Yesterday, 29th January 2020, eight Three Years Jotna Executive members were remanded at Mile 2 for riotous destruction of The Gambia Technical Teaching Institute bus shed during a protest which occurred on 26th January 2020.
Team Gom Sa Bopa (TGSB) is utterly dismayed by the manner in which the Lower Courts and the Security Apparatus collaborate to remand citizens in an already very congested Mile 2.
Gambian Prosecutors are well aware that the third charge of riotous destruction of public building should be brought before a competent Court with jurisdiction, as demonstrated in the August 2019 trial of 37 individuals at Kanifing Magistrate Court. In that particular case after remanding some 37 individuals in Mile 2 for over two weeks, 30 of them were released with no charges to answer.
It’s expected that The Gambian Judiciary and Police Prosecutors should take cognizant of this. This precedent highlights the premeditated collaboration between the Security and the Judiciary to remand and punish citizens with the cruel, harrowing experience of Mile 2 soon after reading out serious charges.
TGSB insist that it’s the Prosecutors role to present appropriate charges to a competent Court and the Judiciary must not punish citizens for a Prosecutor’s insistence to present inappropriate charges to a
Court without the appropriate competence and jurisdiction.

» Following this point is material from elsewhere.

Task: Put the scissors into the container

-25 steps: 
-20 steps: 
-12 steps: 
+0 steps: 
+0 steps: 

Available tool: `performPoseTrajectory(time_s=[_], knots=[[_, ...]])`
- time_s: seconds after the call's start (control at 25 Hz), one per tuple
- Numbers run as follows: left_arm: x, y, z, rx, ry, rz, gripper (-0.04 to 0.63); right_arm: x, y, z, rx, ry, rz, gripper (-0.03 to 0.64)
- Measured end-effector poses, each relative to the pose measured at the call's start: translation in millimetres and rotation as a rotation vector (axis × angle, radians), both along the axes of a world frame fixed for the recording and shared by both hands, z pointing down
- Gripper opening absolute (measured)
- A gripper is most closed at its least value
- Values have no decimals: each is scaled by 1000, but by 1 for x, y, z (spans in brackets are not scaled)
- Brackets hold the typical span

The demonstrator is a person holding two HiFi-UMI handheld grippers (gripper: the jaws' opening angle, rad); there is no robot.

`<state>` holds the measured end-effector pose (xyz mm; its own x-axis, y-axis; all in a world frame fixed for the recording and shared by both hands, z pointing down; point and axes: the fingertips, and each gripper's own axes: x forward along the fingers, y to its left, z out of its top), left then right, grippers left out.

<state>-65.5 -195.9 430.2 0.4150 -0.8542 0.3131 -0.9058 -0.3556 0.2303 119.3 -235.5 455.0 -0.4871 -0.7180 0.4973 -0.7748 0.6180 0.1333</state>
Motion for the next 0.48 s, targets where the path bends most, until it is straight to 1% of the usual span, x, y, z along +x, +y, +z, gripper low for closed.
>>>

There are a number of options which the Court could have utilised to ensure that Justice is done and seen to be done swiftly.
• The Court had the option to hear the first two charges within its Jurisdiction and referring the third charge to a competent court with jurisdiction.
• Another option available to the Court is to throw out all three charges and to demand that the Prosecutors present appropriate charges to a competent Court with jurisdiction.
Instead the Courts continue to reward Prosecutors by remanding suspects in Mile 2. TGSB believes this to be an abuse of the judicial process and thereby an injustice to Three Years Jotna Executive and all other suspects who have been remanded in Mile 2 using such methods.
We therefore call on all Civil Society Organisations to join us to highlight this deficiency in the Judicial system, including legal action. Gambian courts must not continue to arbitrarily remand citizens without due process.